For most cinema-goers, Irish playwright Martin McDonagh seemed to arrive fully formed with the tragicomic 2008 classic In Bruges, which he wrote and directed. Next came 2012’s messily Tarantino-esque Seven Psychopaths, before he joined the Hollywood A-list with this 2017 tale of revenge and redemption in small-town America.
Three Billboards Outside Ebbing, Missouri won well-deserved acting Oscars for stars Frances McDormand and Sam Rockwell, but a second watch reveals that it is not quite the sum of its – admittedly wonderful – parts.
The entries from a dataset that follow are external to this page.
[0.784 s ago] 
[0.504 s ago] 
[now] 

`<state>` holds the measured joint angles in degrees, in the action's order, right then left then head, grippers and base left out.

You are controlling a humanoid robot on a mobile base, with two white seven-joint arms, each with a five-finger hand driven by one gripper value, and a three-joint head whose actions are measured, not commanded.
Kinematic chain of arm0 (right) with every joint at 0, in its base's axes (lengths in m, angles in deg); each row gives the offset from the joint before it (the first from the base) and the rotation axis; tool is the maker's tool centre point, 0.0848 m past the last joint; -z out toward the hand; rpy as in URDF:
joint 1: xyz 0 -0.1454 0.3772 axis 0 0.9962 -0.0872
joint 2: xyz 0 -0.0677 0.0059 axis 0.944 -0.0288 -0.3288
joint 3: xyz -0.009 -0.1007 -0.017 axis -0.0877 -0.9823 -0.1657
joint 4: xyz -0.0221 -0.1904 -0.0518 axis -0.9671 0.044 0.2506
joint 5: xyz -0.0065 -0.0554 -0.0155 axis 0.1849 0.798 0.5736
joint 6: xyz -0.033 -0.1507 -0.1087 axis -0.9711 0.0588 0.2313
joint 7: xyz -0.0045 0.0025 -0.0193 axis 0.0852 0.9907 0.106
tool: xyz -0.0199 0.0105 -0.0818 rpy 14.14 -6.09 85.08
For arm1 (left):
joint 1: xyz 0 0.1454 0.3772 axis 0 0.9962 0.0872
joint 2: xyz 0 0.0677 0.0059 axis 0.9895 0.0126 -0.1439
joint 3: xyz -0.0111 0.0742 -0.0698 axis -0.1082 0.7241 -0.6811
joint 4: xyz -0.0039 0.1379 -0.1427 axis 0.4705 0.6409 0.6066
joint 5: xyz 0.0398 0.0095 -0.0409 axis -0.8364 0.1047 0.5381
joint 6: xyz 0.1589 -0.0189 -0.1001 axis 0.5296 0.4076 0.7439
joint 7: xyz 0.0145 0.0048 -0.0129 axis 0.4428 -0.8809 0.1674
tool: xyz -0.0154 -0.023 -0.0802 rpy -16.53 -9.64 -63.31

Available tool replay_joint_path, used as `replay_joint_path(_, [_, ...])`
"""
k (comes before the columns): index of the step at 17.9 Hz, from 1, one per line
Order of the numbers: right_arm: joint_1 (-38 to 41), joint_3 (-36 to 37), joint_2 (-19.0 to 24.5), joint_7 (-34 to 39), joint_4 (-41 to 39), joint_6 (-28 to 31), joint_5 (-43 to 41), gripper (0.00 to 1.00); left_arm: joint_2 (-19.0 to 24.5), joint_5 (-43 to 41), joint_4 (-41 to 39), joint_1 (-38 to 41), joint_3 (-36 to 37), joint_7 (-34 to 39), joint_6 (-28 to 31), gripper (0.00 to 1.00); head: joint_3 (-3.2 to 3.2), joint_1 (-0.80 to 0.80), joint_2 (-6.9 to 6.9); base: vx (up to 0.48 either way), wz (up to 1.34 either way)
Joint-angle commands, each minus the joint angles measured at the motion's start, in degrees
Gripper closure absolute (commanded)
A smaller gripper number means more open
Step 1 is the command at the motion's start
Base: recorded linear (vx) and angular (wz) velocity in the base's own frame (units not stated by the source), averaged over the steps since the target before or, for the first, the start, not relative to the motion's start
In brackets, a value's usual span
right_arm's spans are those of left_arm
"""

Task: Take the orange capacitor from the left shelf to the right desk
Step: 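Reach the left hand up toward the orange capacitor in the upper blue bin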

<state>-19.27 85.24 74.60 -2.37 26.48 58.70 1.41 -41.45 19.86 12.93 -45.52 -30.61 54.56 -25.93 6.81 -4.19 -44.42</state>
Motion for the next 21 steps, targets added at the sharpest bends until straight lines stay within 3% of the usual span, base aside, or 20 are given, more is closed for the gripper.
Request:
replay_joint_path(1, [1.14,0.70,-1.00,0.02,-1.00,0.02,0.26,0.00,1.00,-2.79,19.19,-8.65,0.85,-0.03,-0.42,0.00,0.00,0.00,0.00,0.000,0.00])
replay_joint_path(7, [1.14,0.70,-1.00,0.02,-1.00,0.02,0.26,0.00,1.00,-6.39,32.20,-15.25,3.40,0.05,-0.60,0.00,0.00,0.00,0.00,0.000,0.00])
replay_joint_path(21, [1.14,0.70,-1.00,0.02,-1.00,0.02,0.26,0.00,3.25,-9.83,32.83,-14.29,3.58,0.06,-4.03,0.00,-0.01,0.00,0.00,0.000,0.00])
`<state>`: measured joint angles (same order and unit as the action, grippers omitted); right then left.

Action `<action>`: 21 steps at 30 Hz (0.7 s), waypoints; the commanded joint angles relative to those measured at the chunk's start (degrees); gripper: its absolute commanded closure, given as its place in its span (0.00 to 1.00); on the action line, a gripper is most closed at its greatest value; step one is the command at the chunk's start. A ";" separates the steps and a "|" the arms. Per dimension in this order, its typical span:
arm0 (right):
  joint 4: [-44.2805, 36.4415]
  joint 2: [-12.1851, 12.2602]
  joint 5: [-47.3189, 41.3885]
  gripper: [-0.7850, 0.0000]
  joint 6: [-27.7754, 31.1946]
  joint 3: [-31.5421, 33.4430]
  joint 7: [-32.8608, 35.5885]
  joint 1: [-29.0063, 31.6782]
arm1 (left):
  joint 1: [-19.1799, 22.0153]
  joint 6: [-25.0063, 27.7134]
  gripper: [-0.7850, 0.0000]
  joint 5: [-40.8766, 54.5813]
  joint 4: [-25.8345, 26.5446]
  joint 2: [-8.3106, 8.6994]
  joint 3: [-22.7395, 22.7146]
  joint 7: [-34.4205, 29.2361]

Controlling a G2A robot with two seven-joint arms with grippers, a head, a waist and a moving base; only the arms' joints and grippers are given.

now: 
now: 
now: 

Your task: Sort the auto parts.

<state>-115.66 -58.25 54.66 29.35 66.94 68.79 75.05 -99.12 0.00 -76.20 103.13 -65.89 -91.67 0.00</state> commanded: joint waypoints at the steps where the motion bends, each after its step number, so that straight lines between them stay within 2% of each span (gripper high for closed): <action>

Frustrated about the lack of progress in catching the killer of her daughter Angela, grieving mother Mildred Hayes (McDormand) hires the eponymous billboards to post a message to the local police. “Raped while dying,” says the first; then: “Still no arrests?”; and finally, “How come, Chief Willoughby?” It’s a clever device to introduce the residents of Ebbing, including the decent, dying sheriff (Woody Harrelson) and his racist deputy Dixon (Rockwell), as well as the town’s simmering tensions.
From the off, McDonagh’s profane, darkly funny dialogue is so good you could read it for fun. “In Cuba they kill f**s,” says a drunk Dixon to local ad-man Red Welby (Caleb Landry-Jones). “Sure you ain’t thinking of Wyoming?” he responds. Indeed, a large part of reviewing any McDonagh film involves copying out great swathes of the script in admiration.
The cast are more than up to the task. With a stare that could freeze oceans, McDormand prowls the film like a middle-aged Terminator on a mission, swearing at priests and kicking schoolchildren in the crotch without flinching. Harrelson makes such a good sheriff, you wonder if he has considered it as a retirement option. And Rockwell brings so much charisma to the wretched Dixon, it is (too) easy to forgive the character his many flaws.
There is also some great work from Landry-Jones, Peter Dinklage, John Hawkes, Samara Weaving and Lucas Hedges, as Hayes’ surviving son Robbie.
McDonagh conjures some indelible moments too, such as when Chief Willoughby questions Mildred, only to suddenly, shockingly, cough blood in her face. Or when Dixon storms out of the police station and into the advertising office to throw Welby through the window in one extraordinary shot.
But there are awkward inclusions too, such as the scene where Mildred discusses the absence of god with a passing deer; or the introduction of an out-and-out villain (Brendon Sexton III) to usher in a conclusion of sorts.
What the film does not have – quite – is the courage of its convictions.
Angela is a plot device, rather than a real person. Dixon is an unrepentant racist, but the film eventually chooses to emphasise his finer qualities. And by the time Mildred and Dixon have joined forces, McDonagh does not know where to go and neither do they.
It may seem mealy-mouthed to criticise something for being very, very good rather than great, but McDonagh has greatness in him. You get the sense that he loves these characters so much he just wants to turn them loose and see where they take him. Then again, with characters this strong, who can blame him?